# Task goal
Within the material below, locate the line with "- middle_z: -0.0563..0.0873" and the line with "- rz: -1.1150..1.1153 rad", then return those two lines and all lines between them, exactly as written.

# Available data
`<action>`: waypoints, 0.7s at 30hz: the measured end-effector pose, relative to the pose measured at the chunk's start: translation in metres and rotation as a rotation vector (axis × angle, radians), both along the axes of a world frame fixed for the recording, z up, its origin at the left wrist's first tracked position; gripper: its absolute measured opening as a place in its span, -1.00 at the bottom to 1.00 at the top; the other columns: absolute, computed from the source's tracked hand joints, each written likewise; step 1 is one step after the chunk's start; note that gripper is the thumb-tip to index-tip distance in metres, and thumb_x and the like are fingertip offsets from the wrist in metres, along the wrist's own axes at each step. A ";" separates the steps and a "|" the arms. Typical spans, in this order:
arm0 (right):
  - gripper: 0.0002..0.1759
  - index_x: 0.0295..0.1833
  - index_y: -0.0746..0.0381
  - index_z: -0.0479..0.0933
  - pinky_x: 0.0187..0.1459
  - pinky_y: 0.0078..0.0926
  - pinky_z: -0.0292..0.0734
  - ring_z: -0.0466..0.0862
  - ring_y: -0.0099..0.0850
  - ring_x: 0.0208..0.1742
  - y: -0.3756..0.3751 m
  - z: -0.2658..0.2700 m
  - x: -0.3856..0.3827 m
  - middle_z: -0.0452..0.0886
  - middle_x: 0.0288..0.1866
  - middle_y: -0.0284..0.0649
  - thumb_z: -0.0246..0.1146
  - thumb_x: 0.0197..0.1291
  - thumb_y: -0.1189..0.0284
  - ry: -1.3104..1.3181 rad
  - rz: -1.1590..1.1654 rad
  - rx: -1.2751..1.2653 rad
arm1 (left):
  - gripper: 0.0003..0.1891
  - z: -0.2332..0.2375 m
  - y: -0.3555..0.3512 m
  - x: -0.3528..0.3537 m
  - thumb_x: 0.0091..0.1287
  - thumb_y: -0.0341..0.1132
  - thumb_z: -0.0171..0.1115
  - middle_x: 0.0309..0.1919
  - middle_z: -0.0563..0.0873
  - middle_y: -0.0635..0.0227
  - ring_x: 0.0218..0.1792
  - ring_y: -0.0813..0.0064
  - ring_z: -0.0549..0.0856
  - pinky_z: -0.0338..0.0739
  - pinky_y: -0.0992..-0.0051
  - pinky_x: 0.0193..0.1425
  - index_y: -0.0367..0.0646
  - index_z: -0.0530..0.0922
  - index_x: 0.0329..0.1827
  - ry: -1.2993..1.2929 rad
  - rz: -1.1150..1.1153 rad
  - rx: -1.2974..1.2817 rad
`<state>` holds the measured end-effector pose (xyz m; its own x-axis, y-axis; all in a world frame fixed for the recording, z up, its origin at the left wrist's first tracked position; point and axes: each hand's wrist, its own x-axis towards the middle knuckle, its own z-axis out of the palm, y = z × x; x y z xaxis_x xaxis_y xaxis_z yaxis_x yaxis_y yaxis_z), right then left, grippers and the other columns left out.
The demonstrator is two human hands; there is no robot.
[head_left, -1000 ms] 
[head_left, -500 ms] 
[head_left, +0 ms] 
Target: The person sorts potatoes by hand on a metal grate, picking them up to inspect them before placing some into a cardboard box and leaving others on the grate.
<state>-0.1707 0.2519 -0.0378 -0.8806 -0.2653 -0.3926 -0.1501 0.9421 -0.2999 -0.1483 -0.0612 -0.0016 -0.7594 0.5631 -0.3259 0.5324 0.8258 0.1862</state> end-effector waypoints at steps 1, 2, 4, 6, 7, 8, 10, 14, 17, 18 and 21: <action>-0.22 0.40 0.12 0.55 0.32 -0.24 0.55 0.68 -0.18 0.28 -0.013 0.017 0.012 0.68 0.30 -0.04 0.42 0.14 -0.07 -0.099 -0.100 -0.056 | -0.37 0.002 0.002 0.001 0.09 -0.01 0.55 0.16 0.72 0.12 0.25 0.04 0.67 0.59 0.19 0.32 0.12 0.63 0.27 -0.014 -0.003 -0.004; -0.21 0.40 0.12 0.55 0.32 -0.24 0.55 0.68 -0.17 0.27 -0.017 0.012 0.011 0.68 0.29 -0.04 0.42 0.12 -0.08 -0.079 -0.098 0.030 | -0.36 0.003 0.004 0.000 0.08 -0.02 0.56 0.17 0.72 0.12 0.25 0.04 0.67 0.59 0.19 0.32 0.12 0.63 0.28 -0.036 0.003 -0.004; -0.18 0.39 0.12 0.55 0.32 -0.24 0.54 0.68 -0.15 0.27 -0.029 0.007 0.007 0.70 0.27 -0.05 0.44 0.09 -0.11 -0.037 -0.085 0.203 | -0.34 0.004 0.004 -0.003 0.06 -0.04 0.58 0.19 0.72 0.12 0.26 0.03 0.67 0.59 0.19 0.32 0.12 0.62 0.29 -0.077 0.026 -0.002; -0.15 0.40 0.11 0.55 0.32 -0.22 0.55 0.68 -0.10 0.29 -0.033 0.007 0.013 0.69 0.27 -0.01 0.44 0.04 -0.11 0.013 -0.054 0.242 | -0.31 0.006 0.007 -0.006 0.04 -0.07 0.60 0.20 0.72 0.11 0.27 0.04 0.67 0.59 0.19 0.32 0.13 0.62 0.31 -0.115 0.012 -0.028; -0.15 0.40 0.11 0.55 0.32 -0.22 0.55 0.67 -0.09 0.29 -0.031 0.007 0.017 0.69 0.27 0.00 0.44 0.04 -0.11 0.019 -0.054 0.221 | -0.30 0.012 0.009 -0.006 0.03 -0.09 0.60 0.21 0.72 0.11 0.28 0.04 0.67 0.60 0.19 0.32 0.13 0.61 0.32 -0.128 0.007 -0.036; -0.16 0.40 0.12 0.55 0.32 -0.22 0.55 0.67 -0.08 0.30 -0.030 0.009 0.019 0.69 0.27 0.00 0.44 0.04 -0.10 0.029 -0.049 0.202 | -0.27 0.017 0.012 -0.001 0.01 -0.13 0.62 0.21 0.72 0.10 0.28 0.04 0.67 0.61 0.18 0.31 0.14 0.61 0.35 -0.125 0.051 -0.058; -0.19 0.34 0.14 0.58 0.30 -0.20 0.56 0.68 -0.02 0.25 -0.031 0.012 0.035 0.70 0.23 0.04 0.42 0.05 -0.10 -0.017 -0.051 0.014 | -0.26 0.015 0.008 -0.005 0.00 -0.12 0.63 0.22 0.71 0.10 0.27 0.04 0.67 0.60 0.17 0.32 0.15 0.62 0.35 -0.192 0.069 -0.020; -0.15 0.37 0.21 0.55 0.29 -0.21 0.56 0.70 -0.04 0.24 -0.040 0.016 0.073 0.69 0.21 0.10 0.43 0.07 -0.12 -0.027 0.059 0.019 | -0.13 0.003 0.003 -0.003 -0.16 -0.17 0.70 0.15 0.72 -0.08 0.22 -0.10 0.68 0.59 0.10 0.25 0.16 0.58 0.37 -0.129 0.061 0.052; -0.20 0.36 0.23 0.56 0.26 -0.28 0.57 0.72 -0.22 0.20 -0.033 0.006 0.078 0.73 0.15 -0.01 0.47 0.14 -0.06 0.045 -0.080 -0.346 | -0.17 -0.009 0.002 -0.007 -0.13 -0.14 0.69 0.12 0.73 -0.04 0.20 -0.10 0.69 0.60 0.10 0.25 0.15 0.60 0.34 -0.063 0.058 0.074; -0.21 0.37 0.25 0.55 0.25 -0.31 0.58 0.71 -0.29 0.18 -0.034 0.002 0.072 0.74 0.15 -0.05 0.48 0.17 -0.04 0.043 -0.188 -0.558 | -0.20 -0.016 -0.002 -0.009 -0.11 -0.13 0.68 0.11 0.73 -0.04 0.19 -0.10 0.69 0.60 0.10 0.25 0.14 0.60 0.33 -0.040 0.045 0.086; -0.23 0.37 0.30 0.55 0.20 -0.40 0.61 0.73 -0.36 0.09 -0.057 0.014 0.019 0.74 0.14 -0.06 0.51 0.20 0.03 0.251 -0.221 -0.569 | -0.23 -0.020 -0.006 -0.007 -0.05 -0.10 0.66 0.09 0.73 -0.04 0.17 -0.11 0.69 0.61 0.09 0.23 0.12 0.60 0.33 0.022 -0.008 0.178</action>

# Exercise answer
  - middle_z: -0.0563..0.0873
  - middle_y: -0.0635..0.0227
  - ring_x: 0.0218..0.1792
  - ring_y: -0.0813..0.0064
  - ring_z: -0.0549..0.0856
  - pinky_z: -0.0338..0.0739
  - pinky_y: -0.0992..-0.0051
  - pinky_x: 0.0193..0.1425
  - index_y: -0.0367..0.0646
  - index_z: -0.0530..0.0922
  - index_x: 0.0329..0.1827
  - ry: -1.2993..1.2929 rad
  - rz: -1.1150..1.1153 rad

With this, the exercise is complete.